Durch einen sogenannten Hollywood-Beratervertrag werden aus Prinz Frederic von Anhalt und Gina-Lisa Lohfink Vater und Tochter. Ihre Unterschrift auf dem Stück Papier macht aus der einstigen „Germany´s Next Topmodel“-Kandidatin und Ex-Alm-Bewohnerin mit dem großen Mundwerk eine waschechte Prinzessin. „Gina Lisa Lohfink wird sich nach der Namensänderung Nadja Anna Gina Lisa Prinzessin von Anhalt, Herzogin zu Sachsen und Westfalen, Gräfin von Askanien etc. etc. nennen“, steht in dem Vertrag geschrieben. Wer nun aber denkt, Frederic von Anhalt hätte der Adoption ohne Hintergedanken zugestimmt, irrt gewaltig. 

*„Gina-Lisa muss noch geschliffen werden!“*

„Ich hab zu Gina-Lisa gesagt, dass ich 20 Prozent von dem Geschäftsgewinn möchte, den die über den Titel bekommt. Ich leg mich also zurück und warte auf das Geld“, verrät der Prinz mit einem kleinen Augenzwinkern. Die finanzielle Übereinkunft ist ebenfalls im Vertrag geregelt. „Diese 20 Prozent sind sofort nach Abschluss der vermittelten Geschäfte fällig“, steht dort geschrieben.

Ehe Gina-Lisa Lohfink jedoch in Hollywood durchstarten kann, muss sie noch einiges an sich verändern. „Der große Busen zieht hier in Hollywood nicht – den muss man wegmachen. Auch das viele Make-up geht gar nicht. Sogar meine Frau hat eine bessere Haut als Gina-Lisa. Als 24-Jährige ist man natürlich und ungeschminkt. Und die falschen Fingernägel? Die müssen ebenfalls dran glauben. Gina-Lisa muss erst noch etwas geschliffen werden“, erklärt Prinz Frederic von Anhalt gegenüber BUNTE.de die Pläne für seine erste Tochter.

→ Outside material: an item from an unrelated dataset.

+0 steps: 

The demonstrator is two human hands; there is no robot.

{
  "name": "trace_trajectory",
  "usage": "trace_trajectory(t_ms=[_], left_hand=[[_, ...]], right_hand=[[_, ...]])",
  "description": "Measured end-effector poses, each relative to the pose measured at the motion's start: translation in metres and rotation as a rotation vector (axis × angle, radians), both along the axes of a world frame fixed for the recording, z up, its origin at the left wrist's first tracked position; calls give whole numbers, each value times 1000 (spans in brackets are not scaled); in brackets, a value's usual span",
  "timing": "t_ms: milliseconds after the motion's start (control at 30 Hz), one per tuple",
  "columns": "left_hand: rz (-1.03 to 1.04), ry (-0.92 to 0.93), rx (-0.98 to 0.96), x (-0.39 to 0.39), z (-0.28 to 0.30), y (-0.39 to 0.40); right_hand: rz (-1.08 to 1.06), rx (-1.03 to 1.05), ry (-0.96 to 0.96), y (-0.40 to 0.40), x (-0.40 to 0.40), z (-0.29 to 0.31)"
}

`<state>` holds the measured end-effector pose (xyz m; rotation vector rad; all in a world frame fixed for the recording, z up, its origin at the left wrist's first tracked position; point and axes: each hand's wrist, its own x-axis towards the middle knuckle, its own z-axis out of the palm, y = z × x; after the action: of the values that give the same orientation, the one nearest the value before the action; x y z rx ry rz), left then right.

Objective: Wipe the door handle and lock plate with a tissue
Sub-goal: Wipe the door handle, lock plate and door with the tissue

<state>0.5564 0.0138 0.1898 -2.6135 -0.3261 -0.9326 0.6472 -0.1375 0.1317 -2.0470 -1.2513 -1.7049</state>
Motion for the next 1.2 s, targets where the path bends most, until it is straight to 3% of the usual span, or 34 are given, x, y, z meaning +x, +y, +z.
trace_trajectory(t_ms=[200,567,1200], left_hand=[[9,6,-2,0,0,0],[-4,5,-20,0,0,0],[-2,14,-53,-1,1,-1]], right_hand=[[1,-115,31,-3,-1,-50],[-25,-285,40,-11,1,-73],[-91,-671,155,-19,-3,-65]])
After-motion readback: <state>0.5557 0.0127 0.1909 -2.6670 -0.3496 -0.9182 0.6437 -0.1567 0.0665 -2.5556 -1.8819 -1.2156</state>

Sobald die Verwandlung in eine echte Prinzessin geglückt ist, hat seine Adoptivtochter freie Bahn, zeigt sich Frederic von Anhalt überzeugt. „Sie wird zwar nicht immer als intelligent dargestellt, aber sie kann ganz gut antworten. Außerdem geht es für sie dann erst einmal über die Besetzungscouch drüber“, erklärt der 68-Jährige lachend. „Damit tut sich die Gina-Lisa ja sicher nicht schwer!“

Quelle:bunte.de

​


----------



## MarkyMark (5 Dez. 2011)

„Gina Lisa Lohfink wird sich nach der Namensänderung Nadja Anna Gina Lisa Prinzessin von Anhalt, Herzogin zu Sachsen und Westfalen, Gräfin von Askanien etc. etc. nennen“, steht in dem Vertrag geschrieben.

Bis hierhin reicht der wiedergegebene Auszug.